■ WHAT THIS TASK INVOLVES ■
Retype the lines below exactly, but only those from the line that has "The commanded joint" through the line that has "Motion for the". Omit every picture.

───── DATA BELOW

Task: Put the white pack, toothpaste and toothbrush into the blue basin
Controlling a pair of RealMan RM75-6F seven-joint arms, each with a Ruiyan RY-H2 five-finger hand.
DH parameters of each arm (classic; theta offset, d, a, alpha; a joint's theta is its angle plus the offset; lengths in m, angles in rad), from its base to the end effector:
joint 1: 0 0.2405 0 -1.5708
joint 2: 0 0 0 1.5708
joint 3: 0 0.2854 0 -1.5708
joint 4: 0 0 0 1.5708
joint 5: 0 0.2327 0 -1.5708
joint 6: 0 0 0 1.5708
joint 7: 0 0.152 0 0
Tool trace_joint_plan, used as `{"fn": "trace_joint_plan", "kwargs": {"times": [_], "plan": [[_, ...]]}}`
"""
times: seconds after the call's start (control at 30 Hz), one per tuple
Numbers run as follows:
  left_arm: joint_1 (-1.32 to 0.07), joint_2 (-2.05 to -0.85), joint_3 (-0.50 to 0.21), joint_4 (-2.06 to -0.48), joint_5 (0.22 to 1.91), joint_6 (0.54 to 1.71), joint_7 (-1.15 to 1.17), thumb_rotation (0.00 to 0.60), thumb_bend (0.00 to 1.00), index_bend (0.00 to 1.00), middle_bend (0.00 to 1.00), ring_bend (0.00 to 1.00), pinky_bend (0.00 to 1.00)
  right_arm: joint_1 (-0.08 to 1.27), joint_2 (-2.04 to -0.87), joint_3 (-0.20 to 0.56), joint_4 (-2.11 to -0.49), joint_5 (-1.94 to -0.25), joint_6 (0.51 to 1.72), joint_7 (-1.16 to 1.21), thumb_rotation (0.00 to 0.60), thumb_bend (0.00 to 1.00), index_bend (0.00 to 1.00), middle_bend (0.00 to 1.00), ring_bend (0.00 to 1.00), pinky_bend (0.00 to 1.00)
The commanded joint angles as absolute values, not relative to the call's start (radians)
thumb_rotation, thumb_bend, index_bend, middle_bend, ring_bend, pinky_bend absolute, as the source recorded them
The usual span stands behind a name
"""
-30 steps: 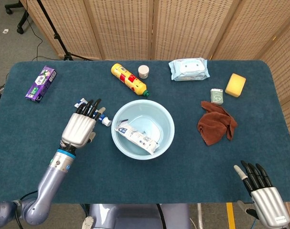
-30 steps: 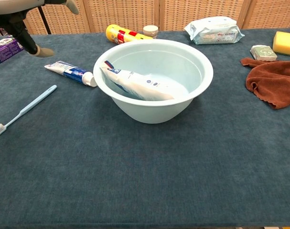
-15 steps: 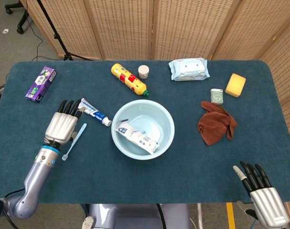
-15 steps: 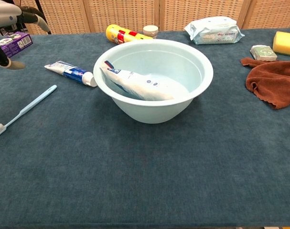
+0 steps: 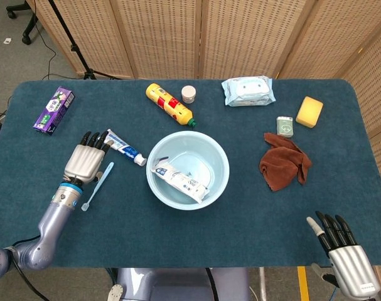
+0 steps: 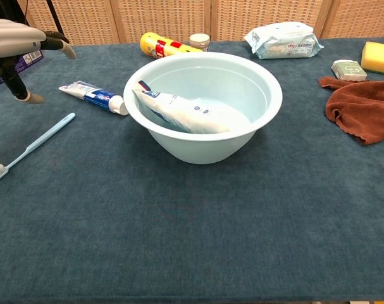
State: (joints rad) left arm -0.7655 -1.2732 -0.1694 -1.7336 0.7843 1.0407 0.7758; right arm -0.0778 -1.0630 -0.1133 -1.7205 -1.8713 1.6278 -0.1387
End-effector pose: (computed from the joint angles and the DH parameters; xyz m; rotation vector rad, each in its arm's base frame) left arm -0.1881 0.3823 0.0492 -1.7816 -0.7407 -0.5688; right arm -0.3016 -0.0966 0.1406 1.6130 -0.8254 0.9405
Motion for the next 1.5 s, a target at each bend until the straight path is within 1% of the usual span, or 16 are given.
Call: {"fn": "trace_joint_plan", "kwargs": {"times": [0.03, 0.17, 0.3, 0.6, 0.77, 0.97, 1.13, 1.33, 1.5], "plan": [[-0.789, -1.303, -0.18, -1.696, 0.741, 1.021, 0.768, 0.6, 0.25, 0.0, 0.0, 0.0, 0.05, -0.077, -1.062, -0.113, -1.72, -1.868, 1.626, -0.136, 0.6, 0.1, 0.06, 0.0, 0.0, 0.0], [-0.823, -1.34, -0.183, -1.645, 0.68, 1.007, 0.792, 0.6, 0.25, 0.0, 0.0, 0.0, 0.05, -0.074, -1.061, -0.111, -1.719, -1.86, 1.622, -0.129, 0.6, 0.1, 0.06, 0.0, 0.0, 0.0], [-0.851, -1.402, -0.186, -1.566, 0.635, 1.016, 0.805, 0.6, 0.25, 0.0, 0.0, 0.0, 0.05, -0.071, -1.06, -0.108, -1.717, -1.851, 1.616, -0.12, 0.6, 0.1, 0.06, 0.0, 0.0, 0.0], [-0.894, -1.482, -0.195, -1.446, 0.622, 0.995, 0.786, 0.6, 0.26, 0.0, 0.0, 0.0, 0.05, -0.06, -1.069, -0.101, -1.71, -1.822, 1.586, -0.122, 0.6, 0.11, 0.06, 0.0, 0.0, 0.0], [-0.932, -1.524, -0.209, -1.363, 0.592, 0.949, 0.782, 0.6, 0.26, 0.0, 0.0, 0.0, 0.05, -0.053, -1.077, -0.09, -1.703, -1.788, 1.568, -0.123, 0.6, 0.11, 0.06, 0.0, 0.0, 0.0], [-0.966, -1.563, -0.201, -1.288, 0.56, 0.9, 0.792, 0.6, 0.26, 0.04, 0.0, 0.0, 0.05, -0.049, -1.086, -0.087, -1.698, -1.775, 1.557, -0.136, 0.6, 0.1, 0.06, 0.0, 0.0, 0.0], [-0.981, -1.586, -0.198, -1.245, 0.548, 0.877, 0.787, 0.6, 0.26, 0.05, 0.0, 0.0, 0.05, -0.047, -1.088, -0.083, -1.696, -1.764, 1.553, -0.138, 0.6, 0.11, 0.06, 0.0, 0.0, 0.0], [-0.996, -1.622, -0.195, -1.187, 0.542, 0.854, 0.774, 0.6, 0.27, 0.12, 0.0, 0.0, 0.05, -0.045, -1.089, -0.082, -1.694, -1.757, 1.55, -0.136, 0.6, 0.11, 0.06, 0.0, 0.0, 0.0], [-1.007, -1.642, -0.192, -1.155, 0.541, 0.839, 0.769, 0.6, 0.27, 0.14, 0.0, 0.0, 0.05, -0.044, -1.09, -0.082, -1.693, -1.754, 1.548, -0.137, 0.6, 0.11, 0.06, 0.0, 0.0, 0.0]]}}
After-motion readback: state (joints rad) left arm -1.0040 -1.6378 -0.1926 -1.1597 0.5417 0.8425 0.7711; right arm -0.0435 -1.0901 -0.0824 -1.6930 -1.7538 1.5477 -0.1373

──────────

■ EXERCISE RESULT ■
The commanded joint angles as absolute values, not relative to the call's start (radians)
thumb_rotation, thumb_bend, index_bend, middle_bend, ring_bend, pinky_bend absolute, as the source recorded them
The usual span stands behind a name
"""
-30 steps: 
-30 steps: 
-15 steps: 
-15 steps: 
+0 steps: 
+0 steps: 
State: (joints rad) left arm -0.7655 -1.2732 -0.1694 -1.7336 0.7843 1.0407 0.7758; right arm -0.0778 -1.0630 -0.1133 -1.7205 -1.8713 1.6278 -0.1387
End-effector pose: (computed from the joint angles and the DH parameters; xyz m; rotation vector rad, each in its arm's base frame) left arm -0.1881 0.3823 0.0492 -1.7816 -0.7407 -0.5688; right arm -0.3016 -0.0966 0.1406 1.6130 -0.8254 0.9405
Motion for the next 1.5 s, a target at each bend until the straight path is within 1% of the usual span, or 16 are given.

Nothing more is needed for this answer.